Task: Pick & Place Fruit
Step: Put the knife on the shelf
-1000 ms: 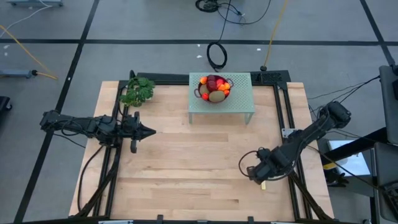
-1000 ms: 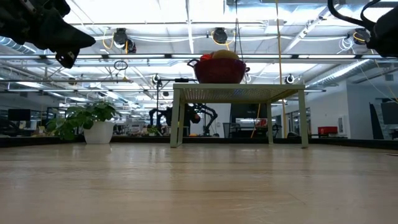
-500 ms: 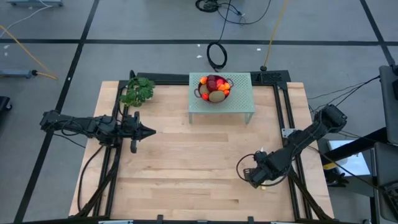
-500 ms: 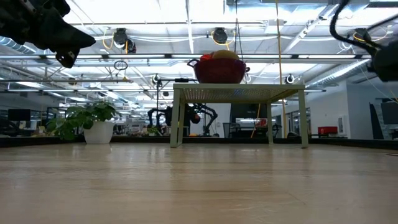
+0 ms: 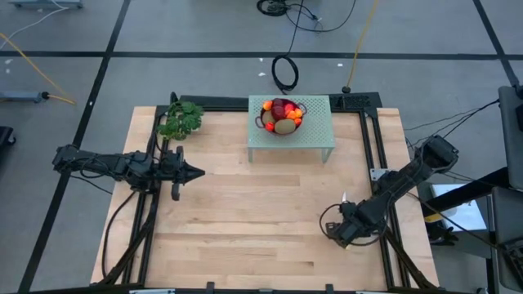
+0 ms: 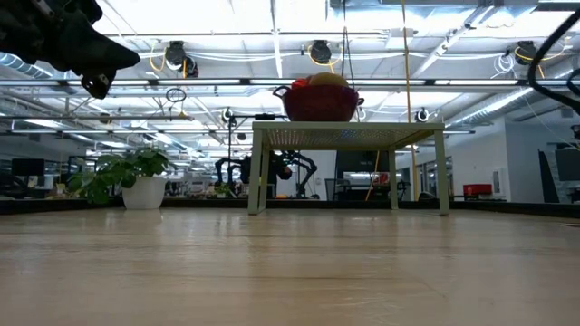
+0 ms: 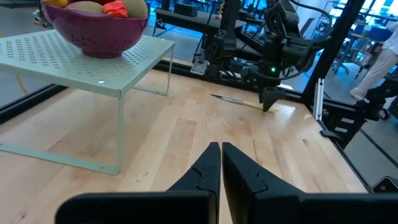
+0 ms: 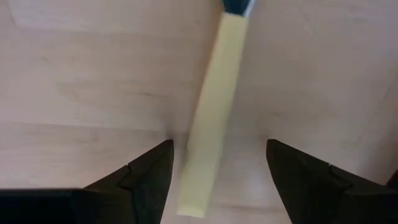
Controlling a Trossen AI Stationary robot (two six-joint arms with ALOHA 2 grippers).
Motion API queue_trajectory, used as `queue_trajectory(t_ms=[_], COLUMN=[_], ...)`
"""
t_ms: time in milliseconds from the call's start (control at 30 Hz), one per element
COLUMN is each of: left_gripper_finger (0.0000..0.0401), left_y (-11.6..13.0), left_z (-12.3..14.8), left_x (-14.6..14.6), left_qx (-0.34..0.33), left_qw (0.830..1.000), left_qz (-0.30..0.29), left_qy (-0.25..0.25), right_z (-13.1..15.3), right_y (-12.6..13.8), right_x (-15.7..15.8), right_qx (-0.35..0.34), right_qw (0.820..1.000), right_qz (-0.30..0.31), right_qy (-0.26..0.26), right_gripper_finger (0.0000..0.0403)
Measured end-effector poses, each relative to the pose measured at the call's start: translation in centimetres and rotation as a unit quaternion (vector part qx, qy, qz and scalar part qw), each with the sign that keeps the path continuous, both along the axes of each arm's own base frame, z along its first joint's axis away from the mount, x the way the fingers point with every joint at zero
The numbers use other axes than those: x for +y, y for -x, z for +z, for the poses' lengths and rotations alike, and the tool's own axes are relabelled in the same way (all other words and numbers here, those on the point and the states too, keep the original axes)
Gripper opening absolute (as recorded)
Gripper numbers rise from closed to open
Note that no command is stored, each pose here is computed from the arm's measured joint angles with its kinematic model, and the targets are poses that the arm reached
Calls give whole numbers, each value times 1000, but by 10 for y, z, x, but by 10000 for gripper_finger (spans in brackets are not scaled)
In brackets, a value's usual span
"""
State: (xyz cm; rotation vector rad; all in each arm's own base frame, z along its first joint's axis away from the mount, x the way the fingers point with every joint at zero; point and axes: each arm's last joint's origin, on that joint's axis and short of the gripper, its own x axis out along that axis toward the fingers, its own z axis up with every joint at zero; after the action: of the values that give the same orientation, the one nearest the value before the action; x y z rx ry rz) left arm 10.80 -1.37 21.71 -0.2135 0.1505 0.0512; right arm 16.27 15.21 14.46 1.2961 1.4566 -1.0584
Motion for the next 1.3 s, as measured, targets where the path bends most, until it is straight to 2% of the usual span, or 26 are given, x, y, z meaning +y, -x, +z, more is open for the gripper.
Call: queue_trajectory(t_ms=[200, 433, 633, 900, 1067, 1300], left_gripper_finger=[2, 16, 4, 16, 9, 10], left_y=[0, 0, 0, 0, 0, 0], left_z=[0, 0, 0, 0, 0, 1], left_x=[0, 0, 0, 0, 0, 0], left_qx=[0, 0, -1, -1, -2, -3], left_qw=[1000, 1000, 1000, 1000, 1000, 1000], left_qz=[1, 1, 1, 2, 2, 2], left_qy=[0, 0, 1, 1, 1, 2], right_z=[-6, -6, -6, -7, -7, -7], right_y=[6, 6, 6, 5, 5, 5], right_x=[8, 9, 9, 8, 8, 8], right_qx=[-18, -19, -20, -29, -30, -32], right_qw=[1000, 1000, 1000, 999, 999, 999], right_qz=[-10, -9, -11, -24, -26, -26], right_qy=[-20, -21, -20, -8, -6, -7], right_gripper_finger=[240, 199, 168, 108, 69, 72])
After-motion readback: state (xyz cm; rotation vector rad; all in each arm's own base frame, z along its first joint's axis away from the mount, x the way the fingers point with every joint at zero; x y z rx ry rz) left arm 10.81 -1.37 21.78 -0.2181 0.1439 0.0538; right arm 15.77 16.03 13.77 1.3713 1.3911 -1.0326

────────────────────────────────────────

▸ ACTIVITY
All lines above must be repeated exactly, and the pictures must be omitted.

▸ ANSWER TO THIS PROBLEM
Task: Pick & Place Fruit
Step: Put the knife on the shelf
-1000 ms: 
-1000 ms: 
-500 ms: 
-500 ms: 
+0 ms: 
+0 ms: 
+0 ms: 
+0 ms: 
Controlling a Trossen AI Stationary robot (two six-joint arms with ALOHA 2 grippers).
Motion API queue_trajectory, used as `queue_trajectory(t_ms=[_], COLUMN=[_], ...)`
"""
t_ms: time in milliseconds from the call's start (control at 30 Hz), one per element
COLUMN is each of: left_gripper_finger (0.0000..0.0401), left_y (-11.6..13.0), left_z (-12.3..14.8), left_x (-14.6..14.6), left_qx (-0.34..0.33), left_qw (0.830..1.000), left_qz (-0.30..0.29), left_qy (-0.25..0.25), right_z (-13.1..15.3), right_y (-12.6..13.8), right_x (-15.7..15.8), right_qx (-0.35..0.34), right_qw (0.820..1.000), right_qz (-0.30..0.31), right_qy (-0.26..0.26), right_gripper_finger (0.0000..0.0403)
Measured end-effector poses, each relative to the pose measured at the call's start: translation in centimetres and rotation as a unit quaternion (vector part qx, qy, qz and scalar part qw), each with the sign that keeps the path continuous, both along the axes of each arm's own base frame, z along its first joint's axis away from the mount, x the way the fingers point with every joint at zero
The numbers use other axes than those: x for +y, y for -x, z for +z, for the poses' lengths and rotations alike, and the tool's own axes are relabelled in the same way (all other words and numbers here, those on the point and the states too, keep the original axes)
Gripper opening absolute (as recorded)
Gripper numbers rise from closed to open
Note that no command is stored, each pose here is computed from the arm's measured joint angles with its kinematic model, and the targets are poses that the arm reached
Calls give whole numbers, each value times 1000, but by 10 for y, z, x, but by 10000 for gripper_finger (spans in brackets are not scaled)
In brackets, a value's usual span
"""
State: (xyz cm; rotation vector rad; all in each arm's own base frame, z along its first joint's axis away from the mount, x the way the fingers point with every joint at zero; point and axes: each arm's last joint's origin, on that joint's axis and short of the gripper, its own x axis out along that axis toward the fingers, its own z axis up with every joint at zero; after the action: of the values that give the same orientation, the one nearest the value before the action; x y z rx ry rz) left arm 10.80 -1.37 21.71 -0.2135 0.1505 0.0512; right arm 16.27 15.21 14.46 1.2961 1.4566 -1.0584
Motion for the next 1.3 s, as measured, targets where the path bends most, until it is straight to 2% of the usual span, or 26 are given, x, y, z meaning +y, -x, +z, more is open for the gripper.
Call: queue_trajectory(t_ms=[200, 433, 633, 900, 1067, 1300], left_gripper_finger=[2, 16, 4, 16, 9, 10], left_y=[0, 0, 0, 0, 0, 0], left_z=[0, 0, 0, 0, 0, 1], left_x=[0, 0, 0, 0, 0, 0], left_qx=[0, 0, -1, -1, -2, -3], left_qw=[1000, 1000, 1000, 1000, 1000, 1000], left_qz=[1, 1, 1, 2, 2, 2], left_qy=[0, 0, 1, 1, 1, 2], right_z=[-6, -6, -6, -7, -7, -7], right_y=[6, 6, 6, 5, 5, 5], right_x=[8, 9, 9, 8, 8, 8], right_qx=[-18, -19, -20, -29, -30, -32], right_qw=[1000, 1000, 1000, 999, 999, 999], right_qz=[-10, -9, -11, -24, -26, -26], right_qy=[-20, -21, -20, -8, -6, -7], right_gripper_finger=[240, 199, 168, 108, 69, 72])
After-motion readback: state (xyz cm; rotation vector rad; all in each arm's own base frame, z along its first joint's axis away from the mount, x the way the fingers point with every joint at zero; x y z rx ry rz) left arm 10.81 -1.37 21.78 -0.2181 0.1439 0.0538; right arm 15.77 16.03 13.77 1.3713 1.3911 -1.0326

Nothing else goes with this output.